A cover idea for a hypothetical new edition of an Italian novel I just finished reading, Anna Maria Ortese’s 1993 “Il cardillo addolorato” (translated into English as “The Lament of The Linnet.”
Near the end of the eighteenth century, three wealthy young gentlemen from Belgium, the jovial merchant Alphonse Nodier, the beautiful and idealistic sculptor Albert Dupré, and the jaded but ultimately large-hearted aristocrat Prince Ingmar Neville take a pleasure trip down to Naples. Here they meet -and are each in turn besotted by- a wealthy glovemaker’s daughter, Elmina Civile, who appears to be moved by a mysterious determination to reject all possibilities of joy from her life.
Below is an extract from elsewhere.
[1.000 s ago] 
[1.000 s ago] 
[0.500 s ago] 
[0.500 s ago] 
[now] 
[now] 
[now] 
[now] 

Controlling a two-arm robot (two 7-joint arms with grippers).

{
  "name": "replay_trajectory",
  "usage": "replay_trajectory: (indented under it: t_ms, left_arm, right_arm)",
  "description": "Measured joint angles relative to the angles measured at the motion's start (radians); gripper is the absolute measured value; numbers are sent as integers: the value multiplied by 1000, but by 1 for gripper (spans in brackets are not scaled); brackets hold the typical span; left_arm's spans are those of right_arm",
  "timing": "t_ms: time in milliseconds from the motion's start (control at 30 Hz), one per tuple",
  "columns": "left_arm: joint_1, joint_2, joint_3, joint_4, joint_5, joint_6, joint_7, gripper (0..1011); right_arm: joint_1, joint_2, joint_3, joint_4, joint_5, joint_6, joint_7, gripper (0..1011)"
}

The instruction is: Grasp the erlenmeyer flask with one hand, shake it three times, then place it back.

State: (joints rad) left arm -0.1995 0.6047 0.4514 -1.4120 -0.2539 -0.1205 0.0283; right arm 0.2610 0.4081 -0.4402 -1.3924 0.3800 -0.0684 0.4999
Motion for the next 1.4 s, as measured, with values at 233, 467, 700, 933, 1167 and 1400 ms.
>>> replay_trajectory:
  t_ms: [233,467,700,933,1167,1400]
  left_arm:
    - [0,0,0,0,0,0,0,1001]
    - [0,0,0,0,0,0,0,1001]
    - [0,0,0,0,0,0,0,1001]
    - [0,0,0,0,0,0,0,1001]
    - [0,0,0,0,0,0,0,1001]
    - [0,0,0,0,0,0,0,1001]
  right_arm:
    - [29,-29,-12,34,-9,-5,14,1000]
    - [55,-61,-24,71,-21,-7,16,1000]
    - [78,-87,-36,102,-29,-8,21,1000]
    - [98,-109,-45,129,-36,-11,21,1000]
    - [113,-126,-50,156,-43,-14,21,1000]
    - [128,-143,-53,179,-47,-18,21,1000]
Ortese’s storyline is intentionally convoluted, offering ambiguous and endlessly contradictory accounts of events and of the relationships between its various actors. Though I arrived at the end of the novel with only a very confused grasp of what I’d just read, the characters, descriptions, and overall atmosphere of the novel cast an undeniable spell. “Il cardillo addolorato” felt to me a little like stepping into a rococo painting, into one of those gauzy fantasy worlds which, in their knowing insubstantiality, seem to be calling attention to the mysterious void that lies below their surface. As Ortese says of literature and rhetoric in the introductory chapter, “they are golden, chiseled doors, the handiwork of the goldsmiths of dreams. But, once opened, it is only life, dark and cold, that one finds at the foot of the staircase, groaning like water. And you too, my curious Reader, will see, as you follow this story, how behind it there is nothing at all. All you will hear, down there, is a miserable glug-glug.”